Regarding the type of FS used, on average, the wrapper-only approach produced better accuracy rates for both PSD and the graph method (Table 1). In particular, for PSD features this was true with only one exception, subject 6 in the mu band, for which the wrapper + Fisher filter combination produced the best result. On the other hand, for FCM features in the mu band, there were four subjects (40%) for which the wrapper + Pearson filter combination provided the best accuracies. The influence of the chosen FS technique can be clearly observed.
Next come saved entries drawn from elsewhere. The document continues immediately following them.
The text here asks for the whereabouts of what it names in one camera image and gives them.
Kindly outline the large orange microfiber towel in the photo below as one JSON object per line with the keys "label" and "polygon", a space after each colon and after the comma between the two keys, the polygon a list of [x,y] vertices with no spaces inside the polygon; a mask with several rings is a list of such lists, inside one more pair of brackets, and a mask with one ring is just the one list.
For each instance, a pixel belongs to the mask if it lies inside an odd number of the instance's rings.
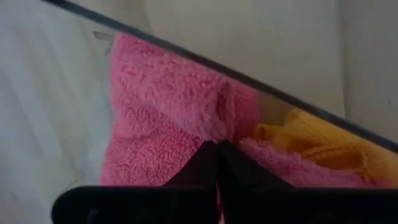
{"label": "large orange microfiber towel", "polygon": [[258,124],[253,137],[318,166],[347,171],[367,182],[398,188],[398,153],[302,110],[290,110],[280,125]]}

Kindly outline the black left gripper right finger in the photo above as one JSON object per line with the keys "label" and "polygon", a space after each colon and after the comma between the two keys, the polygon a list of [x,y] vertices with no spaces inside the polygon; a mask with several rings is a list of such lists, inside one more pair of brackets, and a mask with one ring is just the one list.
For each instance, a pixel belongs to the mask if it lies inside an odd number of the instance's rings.
{"label": "black left gripper right finger", "polygon": [[293,186],[234,144],[217,145],[217,183],[225,224],[288,224],[285,195]]}

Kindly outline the long pink microfiber towel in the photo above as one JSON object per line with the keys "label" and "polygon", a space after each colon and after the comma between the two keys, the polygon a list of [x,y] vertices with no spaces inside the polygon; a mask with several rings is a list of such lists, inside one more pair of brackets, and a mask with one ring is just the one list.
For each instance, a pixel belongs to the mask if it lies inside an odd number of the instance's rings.
{"label": "long pink microfiber towel", "polygon": [[332,170],[302,159],[297,153],[279,151],[267,142],[246,138],[239,149],[254,159],[261,167],[295,187],[378,189],[379,182],[365,180],[345,170]]}

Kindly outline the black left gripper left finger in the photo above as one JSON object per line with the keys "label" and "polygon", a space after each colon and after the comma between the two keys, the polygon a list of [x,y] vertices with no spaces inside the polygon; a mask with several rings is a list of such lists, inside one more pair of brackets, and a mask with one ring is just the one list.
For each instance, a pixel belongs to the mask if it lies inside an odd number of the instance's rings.
{"label": "black left gripper left finger", "polygon": [[172,191],[167,224],[217,224],[216,144],[204,142],[164,184]]}

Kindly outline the clear plastic container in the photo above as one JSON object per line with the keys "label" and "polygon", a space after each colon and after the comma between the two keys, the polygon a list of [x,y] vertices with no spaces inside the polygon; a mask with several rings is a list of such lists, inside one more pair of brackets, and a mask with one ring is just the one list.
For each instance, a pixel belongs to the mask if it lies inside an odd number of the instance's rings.
{"label": "clear plastic container", "polygon": [[[345,68],[342,0],[0,0],[0,159],[10,186],[58,190],[104,148],[106,36],[139,30],[397,139],[398,108],[371,121]],[[18,169],[17,162],[25,166]]]}
By simply chosing a different FS approach, average accuracy rates can vary up to 10%.
Finally, we also analyzed how many features were necessary for obtaining the average classification rates of Table 1 (Fig. 4). For both bands, accuracy rates were slightly better using FCM elements as features for the FS approaches (2) and (3) (i.e., using the wrapper combined with the Pearson and Fisher filters respectively), and with approximately the same number of features for these two methods. Nonetheless, there is a significant difference when approach (1) was performed. In addition to the accuracy rates being lower for the FCM method, it uses a considerable higher number of features; roughly twice the necessary amount for the PSD in some cases (Fig. 4A).
To study the influence of the neuronal desynchronizations due to MI on the functional networks, we chose to work with the degree measure for each node, as it is a simple metric that can be easily interpreted. We hypothesized that local variations in the FCM should be accompained by modifications on the node’s degree. Thus, we quantified changes on the signal PSD due to MI when compared to rest periods (Eq. (2)) and correlated them to the corresponding variation in that node’s degree (Eq. (4)).
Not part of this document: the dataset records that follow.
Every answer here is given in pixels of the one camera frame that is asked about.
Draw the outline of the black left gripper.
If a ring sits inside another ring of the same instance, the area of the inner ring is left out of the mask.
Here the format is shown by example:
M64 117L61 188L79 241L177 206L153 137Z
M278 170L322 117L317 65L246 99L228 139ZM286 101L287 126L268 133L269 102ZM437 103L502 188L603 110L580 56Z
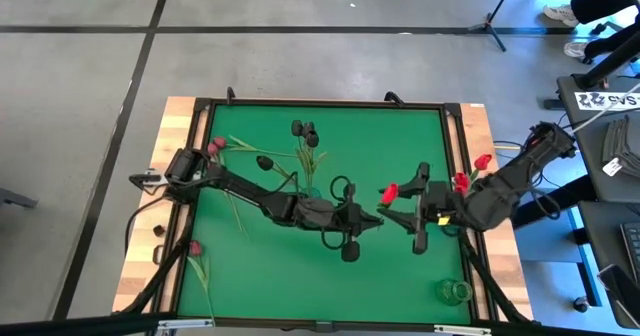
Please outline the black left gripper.
M361 210L353 201L355 185L347 184L343 196L338 199L339 205L319 198L306 198L299 203L299 212L303 223L312 231L319 231L321 243L332 251L340 251L344 262L355 262L360 257L359 234L384 225L383 219ZM326 240L329 232L341 235L337 245Z

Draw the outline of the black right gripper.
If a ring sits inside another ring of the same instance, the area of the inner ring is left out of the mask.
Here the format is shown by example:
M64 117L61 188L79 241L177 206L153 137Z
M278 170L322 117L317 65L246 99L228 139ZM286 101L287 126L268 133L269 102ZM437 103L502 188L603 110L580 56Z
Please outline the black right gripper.
M456 224L457 216L454 205L456 194L444 181L430 180L430 165L421 162L415 177L408 183L398 186L399 197L417 198L415 212L400 212L388 208L379 208L378 213L401 226L408 234L414 234L412 252L416 255L424 254L428 249L429 223L436 225Z

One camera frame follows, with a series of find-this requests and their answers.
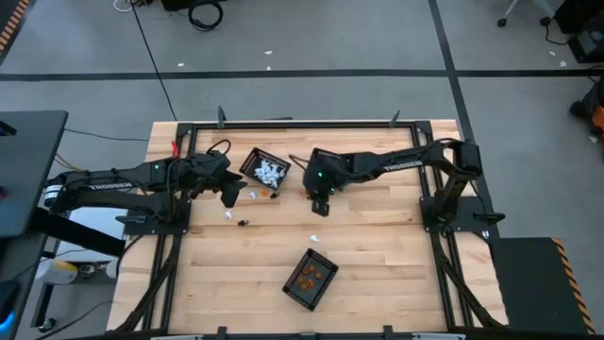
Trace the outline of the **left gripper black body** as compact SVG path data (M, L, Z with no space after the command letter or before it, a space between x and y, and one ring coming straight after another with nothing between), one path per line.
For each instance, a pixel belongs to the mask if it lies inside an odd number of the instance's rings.
M238 189L241 176L229 171L230 159L219 151L195 153L181 160L181 187L185 189Z

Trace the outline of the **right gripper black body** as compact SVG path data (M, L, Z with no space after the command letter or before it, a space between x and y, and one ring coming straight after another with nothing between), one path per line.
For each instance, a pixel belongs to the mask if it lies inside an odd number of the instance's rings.
M304 173L304 187L313 196L341 191L348 180L349 161L333 158L310 158Z
We found that these correlations occurred more often for the beta band, even though there is no indication of this being a decisive factor for better data classification. In fact, the obtained accuracy rates were about the same for both frequency bands.
Regarding the comparison between the connectivity method and the more traditional PSD approach, we found that, at least when analyzing purely the FCM elements, features from the PSD performed better for distinguishing hands’ MI tasks.
Although our findings indicate that MI can, in fact, alter functional networks related to this task, our strategy of using directly the sij values for data classification did not achieved the same performance as the PSD method. Therefore, we believe a further screening of relevant measures of graph topology may aid in identifying possible candidates for this task. Also, the combination of PSD and graph features should be explored in order to assess if this could bring any improvement to the classification problem.